Where the records below show a line containing "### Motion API", start copying; end with the line containing "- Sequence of", and copy it too.
——
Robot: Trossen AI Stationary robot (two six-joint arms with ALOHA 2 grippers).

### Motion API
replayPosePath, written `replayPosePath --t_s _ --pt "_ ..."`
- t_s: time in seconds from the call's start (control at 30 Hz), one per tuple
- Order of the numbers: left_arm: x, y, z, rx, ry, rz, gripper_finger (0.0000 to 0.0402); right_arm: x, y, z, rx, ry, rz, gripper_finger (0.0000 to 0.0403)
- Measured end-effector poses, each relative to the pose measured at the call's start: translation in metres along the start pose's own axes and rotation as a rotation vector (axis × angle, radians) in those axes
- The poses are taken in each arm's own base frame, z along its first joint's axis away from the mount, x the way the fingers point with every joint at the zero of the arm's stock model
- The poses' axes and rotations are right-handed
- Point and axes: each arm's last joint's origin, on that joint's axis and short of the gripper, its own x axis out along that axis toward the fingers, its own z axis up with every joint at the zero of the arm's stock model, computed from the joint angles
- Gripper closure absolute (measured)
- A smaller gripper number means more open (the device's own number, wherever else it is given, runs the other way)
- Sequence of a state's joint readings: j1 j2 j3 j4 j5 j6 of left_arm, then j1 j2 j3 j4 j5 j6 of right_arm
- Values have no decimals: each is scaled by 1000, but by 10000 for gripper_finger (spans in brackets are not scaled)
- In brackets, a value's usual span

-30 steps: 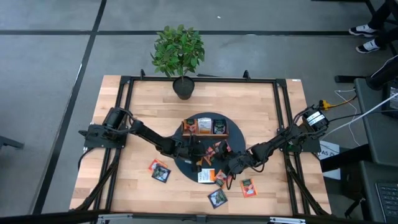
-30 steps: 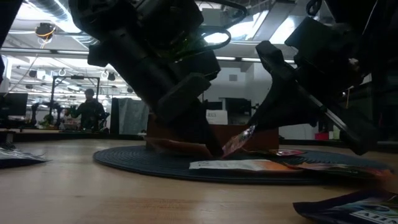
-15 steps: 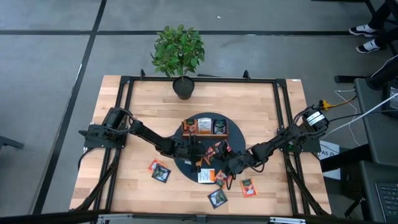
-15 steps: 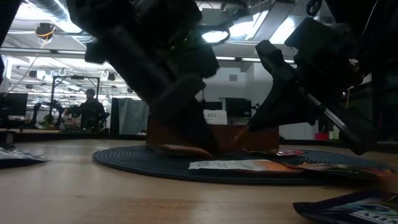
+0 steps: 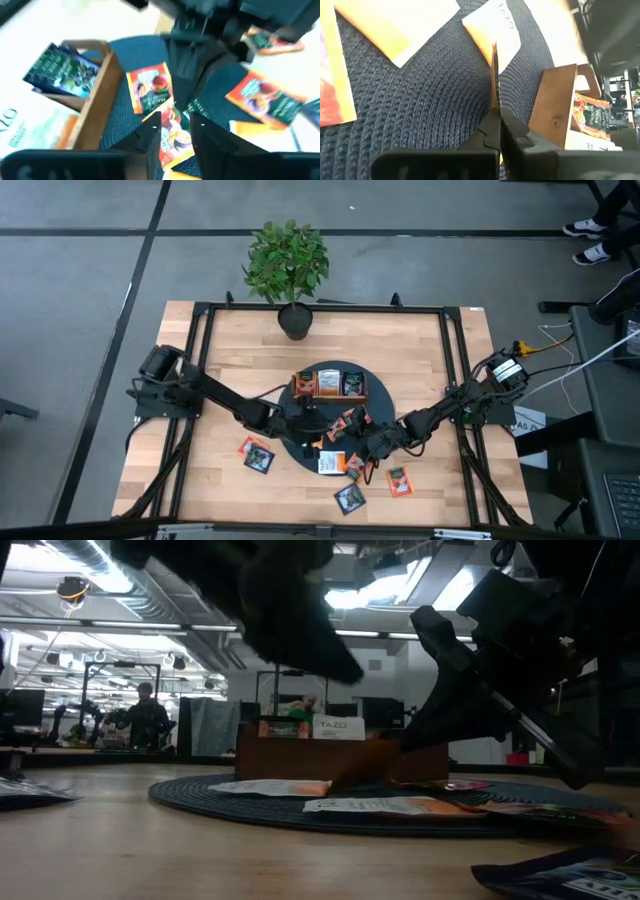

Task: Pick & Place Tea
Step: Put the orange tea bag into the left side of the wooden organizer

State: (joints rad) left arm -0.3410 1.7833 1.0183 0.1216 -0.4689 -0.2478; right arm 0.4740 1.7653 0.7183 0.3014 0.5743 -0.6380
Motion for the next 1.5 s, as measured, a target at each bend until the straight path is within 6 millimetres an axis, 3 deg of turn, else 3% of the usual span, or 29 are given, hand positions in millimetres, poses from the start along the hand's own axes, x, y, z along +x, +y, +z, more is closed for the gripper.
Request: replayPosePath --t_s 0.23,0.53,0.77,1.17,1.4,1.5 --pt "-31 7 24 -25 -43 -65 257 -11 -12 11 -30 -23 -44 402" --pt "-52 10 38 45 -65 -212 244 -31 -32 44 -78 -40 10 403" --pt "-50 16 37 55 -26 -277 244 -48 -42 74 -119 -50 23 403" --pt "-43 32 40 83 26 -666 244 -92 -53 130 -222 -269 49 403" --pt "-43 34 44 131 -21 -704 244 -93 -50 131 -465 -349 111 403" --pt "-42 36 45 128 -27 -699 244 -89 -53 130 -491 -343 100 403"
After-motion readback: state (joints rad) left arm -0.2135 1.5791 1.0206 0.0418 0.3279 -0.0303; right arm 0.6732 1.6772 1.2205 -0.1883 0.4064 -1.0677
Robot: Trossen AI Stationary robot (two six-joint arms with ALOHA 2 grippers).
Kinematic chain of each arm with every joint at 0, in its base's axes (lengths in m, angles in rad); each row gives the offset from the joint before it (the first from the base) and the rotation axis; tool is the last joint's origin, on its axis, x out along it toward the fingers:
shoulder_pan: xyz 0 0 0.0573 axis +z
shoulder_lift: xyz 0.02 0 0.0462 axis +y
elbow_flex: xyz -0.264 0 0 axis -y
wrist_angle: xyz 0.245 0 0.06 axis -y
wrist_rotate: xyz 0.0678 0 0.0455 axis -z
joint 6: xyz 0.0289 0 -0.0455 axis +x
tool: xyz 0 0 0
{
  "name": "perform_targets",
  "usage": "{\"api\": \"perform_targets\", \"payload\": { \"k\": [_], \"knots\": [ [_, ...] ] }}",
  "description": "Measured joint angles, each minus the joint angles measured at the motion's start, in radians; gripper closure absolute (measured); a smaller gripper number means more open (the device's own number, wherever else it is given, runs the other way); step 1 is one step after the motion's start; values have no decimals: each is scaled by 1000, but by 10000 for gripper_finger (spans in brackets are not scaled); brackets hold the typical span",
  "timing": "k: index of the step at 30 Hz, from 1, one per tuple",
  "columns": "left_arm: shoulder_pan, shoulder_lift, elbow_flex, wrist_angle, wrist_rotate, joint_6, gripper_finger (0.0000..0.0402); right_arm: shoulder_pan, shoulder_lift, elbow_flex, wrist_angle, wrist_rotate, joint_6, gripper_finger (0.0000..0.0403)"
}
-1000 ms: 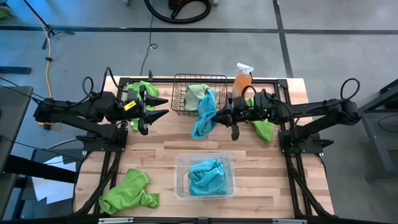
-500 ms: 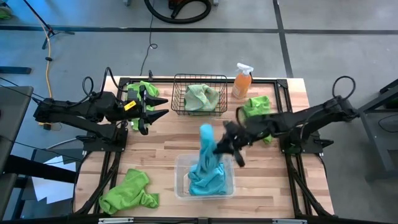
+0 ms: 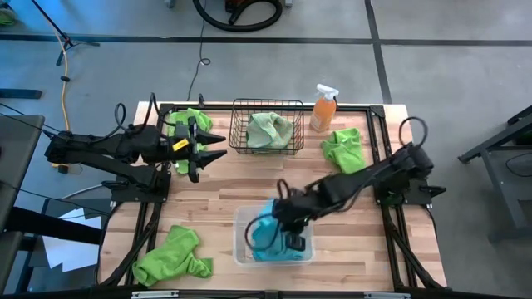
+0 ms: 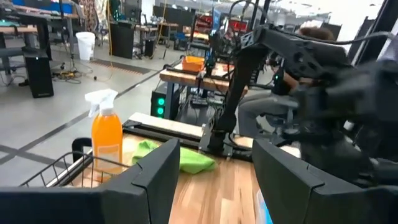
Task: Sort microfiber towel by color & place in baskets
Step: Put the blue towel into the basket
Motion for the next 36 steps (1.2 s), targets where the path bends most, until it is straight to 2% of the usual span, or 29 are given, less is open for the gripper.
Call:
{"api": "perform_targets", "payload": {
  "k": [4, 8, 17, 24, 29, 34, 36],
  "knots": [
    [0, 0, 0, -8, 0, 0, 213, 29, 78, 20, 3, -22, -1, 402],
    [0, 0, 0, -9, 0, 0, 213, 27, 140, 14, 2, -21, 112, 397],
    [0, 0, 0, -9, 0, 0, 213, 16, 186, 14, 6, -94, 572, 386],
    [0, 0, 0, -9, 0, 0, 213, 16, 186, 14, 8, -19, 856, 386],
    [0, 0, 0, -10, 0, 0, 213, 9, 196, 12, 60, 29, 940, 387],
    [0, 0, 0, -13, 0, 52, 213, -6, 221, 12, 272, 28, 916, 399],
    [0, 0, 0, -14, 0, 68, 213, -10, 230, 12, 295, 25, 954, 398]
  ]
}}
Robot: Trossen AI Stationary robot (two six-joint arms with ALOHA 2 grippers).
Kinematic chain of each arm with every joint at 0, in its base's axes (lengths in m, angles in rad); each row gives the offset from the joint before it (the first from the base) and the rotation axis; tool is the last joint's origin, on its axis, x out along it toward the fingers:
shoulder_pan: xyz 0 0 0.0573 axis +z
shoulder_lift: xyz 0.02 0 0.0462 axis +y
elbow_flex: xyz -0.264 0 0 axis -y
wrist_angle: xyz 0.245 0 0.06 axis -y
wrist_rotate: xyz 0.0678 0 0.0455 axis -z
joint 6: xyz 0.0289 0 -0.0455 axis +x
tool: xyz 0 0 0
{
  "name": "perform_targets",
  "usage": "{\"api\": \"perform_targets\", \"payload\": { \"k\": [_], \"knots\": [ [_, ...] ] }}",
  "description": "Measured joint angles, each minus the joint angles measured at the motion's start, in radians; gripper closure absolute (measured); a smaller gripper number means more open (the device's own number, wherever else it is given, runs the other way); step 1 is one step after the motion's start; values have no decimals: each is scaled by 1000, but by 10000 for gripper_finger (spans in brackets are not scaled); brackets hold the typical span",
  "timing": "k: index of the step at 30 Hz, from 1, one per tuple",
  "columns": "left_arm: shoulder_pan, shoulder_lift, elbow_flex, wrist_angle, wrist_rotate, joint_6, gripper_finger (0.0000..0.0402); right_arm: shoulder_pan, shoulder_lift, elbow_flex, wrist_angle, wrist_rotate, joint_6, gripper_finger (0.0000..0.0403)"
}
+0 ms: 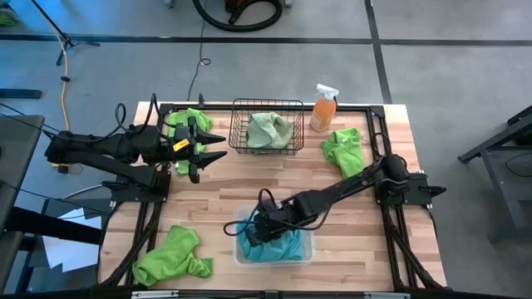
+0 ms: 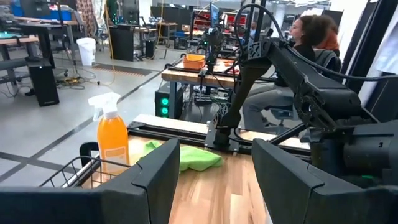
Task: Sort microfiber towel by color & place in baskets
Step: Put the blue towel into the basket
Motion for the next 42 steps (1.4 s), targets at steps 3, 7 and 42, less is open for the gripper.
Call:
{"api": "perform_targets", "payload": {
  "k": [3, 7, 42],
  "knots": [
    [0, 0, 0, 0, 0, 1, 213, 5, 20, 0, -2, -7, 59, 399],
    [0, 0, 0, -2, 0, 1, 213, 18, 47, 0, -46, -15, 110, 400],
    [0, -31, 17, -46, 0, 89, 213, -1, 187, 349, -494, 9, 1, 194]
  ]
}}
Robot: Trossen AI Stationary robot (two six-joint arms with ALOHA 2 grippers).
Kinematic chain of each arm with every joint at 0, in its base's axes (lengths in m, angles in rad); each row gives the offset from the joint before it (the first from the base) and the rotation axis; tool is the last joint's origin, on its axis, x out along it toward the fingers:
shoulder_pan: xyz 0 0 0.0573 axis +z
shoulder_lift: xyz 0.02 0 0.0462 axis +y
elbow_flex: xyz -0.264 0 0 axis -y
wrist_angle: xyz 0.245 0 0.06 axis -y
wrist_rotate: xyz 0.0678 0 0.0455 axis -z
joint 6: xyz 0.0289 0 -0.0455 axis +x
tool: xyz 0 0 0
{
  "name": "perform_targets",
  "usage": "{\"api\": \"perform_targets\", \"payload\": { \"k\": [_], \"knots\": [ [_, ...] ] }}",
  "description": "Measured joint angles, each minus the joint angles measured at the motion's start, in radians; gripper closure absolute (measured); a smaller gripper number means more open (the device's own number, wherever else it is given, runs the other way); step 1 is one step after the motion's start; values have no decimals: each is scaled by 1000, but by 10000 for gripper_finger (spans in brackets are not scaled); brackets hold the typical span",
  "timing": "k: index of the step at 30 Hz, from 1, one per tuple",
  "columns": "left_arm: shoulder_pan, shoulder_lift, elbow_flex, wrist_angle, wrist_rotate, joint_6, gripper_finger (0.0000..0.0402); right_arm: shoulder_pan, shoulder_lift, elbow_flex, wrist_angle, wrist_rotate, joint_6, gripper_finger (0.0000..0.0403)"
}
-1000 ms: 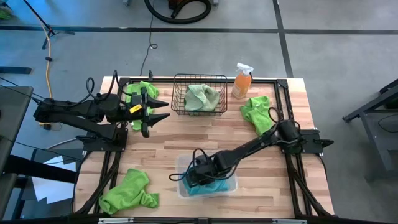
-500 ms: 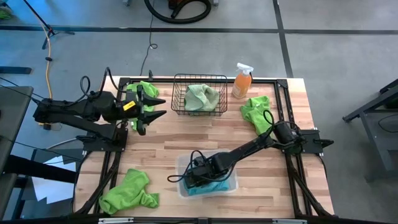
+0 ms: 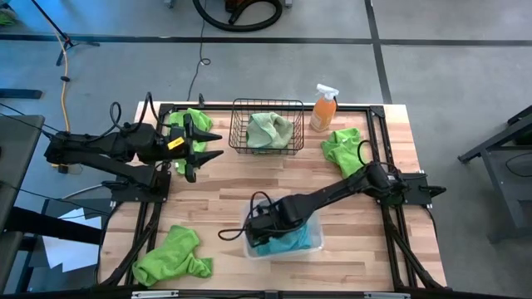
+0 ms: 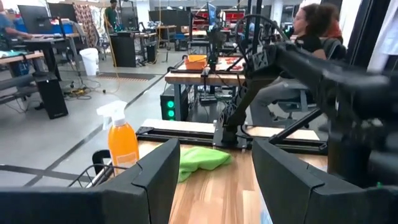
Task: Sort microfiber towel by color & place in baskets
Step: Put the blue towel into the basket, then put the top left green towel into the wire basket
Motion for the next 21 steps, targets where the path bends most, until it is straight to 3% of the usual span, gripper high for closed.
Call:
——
- Answer to this exercise:
### Motion API
replayPosePath, written `replayPosePath --t_s _ --pt "_ ..."`
- t_s: time in seconds from the call's start (control at 30 Hz), one per tuple
- Order of the numbers: left_arm: x, y, z, rx, ry, rz, gripper_finger (0.0000 to 0.0402); right_arm: x, y, z, rx, ry, rz, gripper_finger (0.0000 to 0.0403)
- Measured end-effector poses, each relative to the pose measured at the call's start: translation in metres along the start pose's own axes and rotation as a rotation vector (axis × angle, radians) in those axes
- The poses are taken in each arm's own base frame, z along its first joint's axis away from the mount, x the way the fingers point with every joint at the zero of the arm's stock model
- The poses' axes and rotations are right-handed
- Point and axes: each arm's last joint's origin, on that joint's axis and short of the gripper, its own x axis out along that axis toward the fingers, its own z axis up with every joint at the zero of the arm's stock model, computed from the joint angles
- Gripper closure absolute (measured)
- A smaller gripper number means more open (the device's own number, wherever else it is given, runs the other way)
- Sequence of a state's joint readings: j1 j2 j3 j4 j5 j6 of left_arm, then j1 j2 j3 j4 j5 j6 of right_arm

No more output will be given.